En su comunicado, el colectivo sostiene que la planta, de 84 megavatios de potencia, se ubica en un espacio próximo a zonas integradas en la Red Natura 2000 (como la ZEPA y ZEC de la Sierra) y con presencia de hábitats de interés comunitario. Según la asociación, desde el inicio de las obras, a finales de septiembre de 2025, se habría producido un "decapado general" del terreno, con retirada de vegetación y nivelación intensiva del suelo, lo que contravendría, según afirman, el condicionante 5 de la DIA, que limita estas actuaciones a los casos estrictamente necesarios y debidamente justificados.
Los vecinos aseguran que la eliminación de ribazos, matorral y cubierta vegetal en una zona semiárida puede favorecer procesos de erosión y pérdida de suelo fértil, además de afectar a especies de avifauna esteparia presentes en el área, como la alondra ricotí o la ganga ortega, así como a flora singular citada en el entorno.
El colectivo afirma haber presentado escritos ante el Seprona, la Guardia Civil, los ayuntamientos de Salinas y Villena, la Subdelegación del Gobierno en Alicante y el Ministerio para la Transición Ecológica, solicitando la paralización cautelar de las obras por presunto incumplimiento ambiental. Según su versión, hasta la fecha no habrían obtenido una respuesta que implique la suspensión de los trabajos.

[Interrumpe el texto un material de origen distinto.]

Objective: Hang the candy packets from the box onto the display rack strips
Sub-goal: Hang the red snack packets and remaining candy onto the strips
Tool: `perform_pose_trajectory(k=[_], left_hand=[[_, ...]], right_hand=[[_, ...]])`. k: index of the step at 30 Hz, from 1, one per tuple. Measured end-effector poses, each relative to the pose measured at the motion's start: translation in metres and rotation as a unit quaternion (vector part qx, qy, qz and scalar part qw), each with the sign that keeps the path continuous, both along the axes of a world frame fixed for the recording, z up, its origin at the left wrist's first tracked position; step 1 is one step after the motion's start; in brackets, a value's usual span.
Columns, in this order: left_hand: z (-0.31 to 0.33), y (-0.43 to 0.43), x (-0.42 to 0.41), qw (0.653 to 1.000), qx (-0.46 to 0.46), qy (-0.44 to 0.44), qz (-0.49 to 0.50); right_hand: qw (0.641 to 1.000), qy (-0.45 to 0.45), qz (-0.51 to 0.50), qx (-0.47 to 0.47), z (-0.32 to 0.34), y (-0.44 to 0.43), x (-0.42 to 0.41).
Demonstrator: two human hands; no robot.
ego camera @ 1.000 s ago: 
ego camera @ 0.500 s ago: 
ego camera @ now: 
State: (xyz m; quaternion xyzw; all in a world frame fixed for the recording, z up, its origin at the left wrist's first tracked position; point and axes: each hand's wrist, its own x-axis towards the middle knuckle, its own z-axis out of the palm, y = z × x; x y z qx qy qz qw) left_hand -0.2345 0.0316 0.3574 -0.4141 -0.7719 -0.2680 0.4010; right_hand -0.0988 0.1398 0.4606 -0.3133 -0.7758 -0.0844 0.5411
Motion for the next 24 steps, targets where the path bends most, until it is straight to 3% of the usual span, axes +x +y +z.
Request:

El promotor, por su parte, indica que la superficie desbrozada es inferior al total del proyecto y que, por tanto, no constituiría un "decapado general", una respuesta que los vecinos consideran insuficiente.
Además, cuestionan aspectos recogidos en el estudio de impacto ambiental previo a la autorización, como la inexistencia de afecciones a suelos de alto valor agrológico, vías pecuarias o zonas inundables, y sostienen que parte del ámbito del proyecto se encuentra en terrenos con algún tipo de protección o limitación territorial.
Por su parte, fuentes del grupo valenciano Atitlan confirmaron la venta del activo al fondo alemán Luxcara y señalaron que el proyecto cuenta con todas las autorizaciones administrativas preceptivas. Por lo que respecta a la Autorización Administrativa de Construcción, publicada en el BOE en abril de 2023, establece la obligación de cumplir las condiciones impuestas en la DIA y contempla que la Administración pueda dejar sin efecto la resolución en caso de incumplimiento.